My stomach feels good (except the three times I accidentally ate gluten), I now can actually sleep more than 15 minutes at a time w/ no sleep aid drugs, and fatigue/fog are slightly better. I'm waiting for the day for the fog to lift. I've had it for five years. I cannot even imagine not having it. However, I like to

[prinsessa]

I am self-diagnosed. I had the blood test but decided to go gluten free before I even got the results. The results came out negative but I decided to go gluten free anyway. My symptoms weren't severe but I feel so much better gluten free that I'm not going back! I wish DH would try the gluten free diet because he has constant bloating, explosive diarrhea, goes to the bathroom 3-4 times a day, craves bread, etc. One of his uncles was dx with celiac disease. His mom said she didn't even want to be tested because she would have to give up bread. Diabetes and cancer run in his family and I just wouldn't take the chance. Luckily they are all ok with the kids being gluten free. It took a while for his family to get used to the idea.

[jkr]

I am new around here. All my tests results were negative, yet I know there is something wrong and I believe it relates to gluten. ( I am in the process of doing stool testing with enterolab).
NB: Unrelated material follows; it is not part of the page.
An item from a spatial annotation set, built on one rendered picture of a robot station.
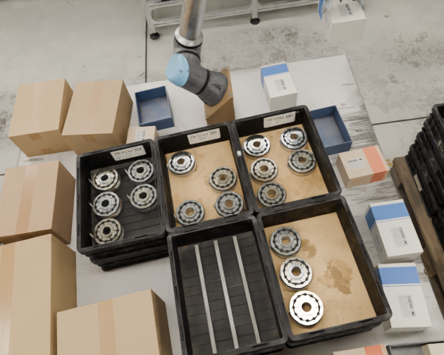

I want to know how many of you celiacs are actually biopsy-diagnosed and how many of you are "self-diagnosed" celiacs or gluten intolerant individuals.

My drs. basically sent me away saying "you have IBS, go home and take immodium, you don't have celiac". When I asked them if they had any "non celiac gluten intolerant" patients they said, "no". That says a lot. I dont' believe it though.

I started out with iron deficient anemia last year. I've thought for a few years though that I had celiac because I got really sick when I ate Nutrigrain waffles. I have had symptoms since a child, which mainly were irritable bowel. The hematologist sent me to the GI doctor. He did endoscopy and colonoscopy but didn't take a biopsy with the endoscopy because he didn't believe me. I was upset. After I came back to see him I told him I wanted the blood tests. He agreed and they came back abnormal. Now I'm having another endoscopy with biopsies. He told me I have celiac but he wants to do the biopsies. I guess I could have refused but I've come this far so I may as well do the endoscopy again. So I guess I would say I am "self-diagnosed" right now until I have the endoscopy. I can't wait so I can start to eat gluten free again. I had started but then he wanted to do the test so I went back to eating gluten.

[TotalKnowledge]

I am self diagnosed. I also have no desire what so ever to confirm that diagnosis. As far back as I can remember I have always been in pain, suffered depression/anxiety/mania, had tummy problems, muscle fatigue, insomnia, and the list goes on.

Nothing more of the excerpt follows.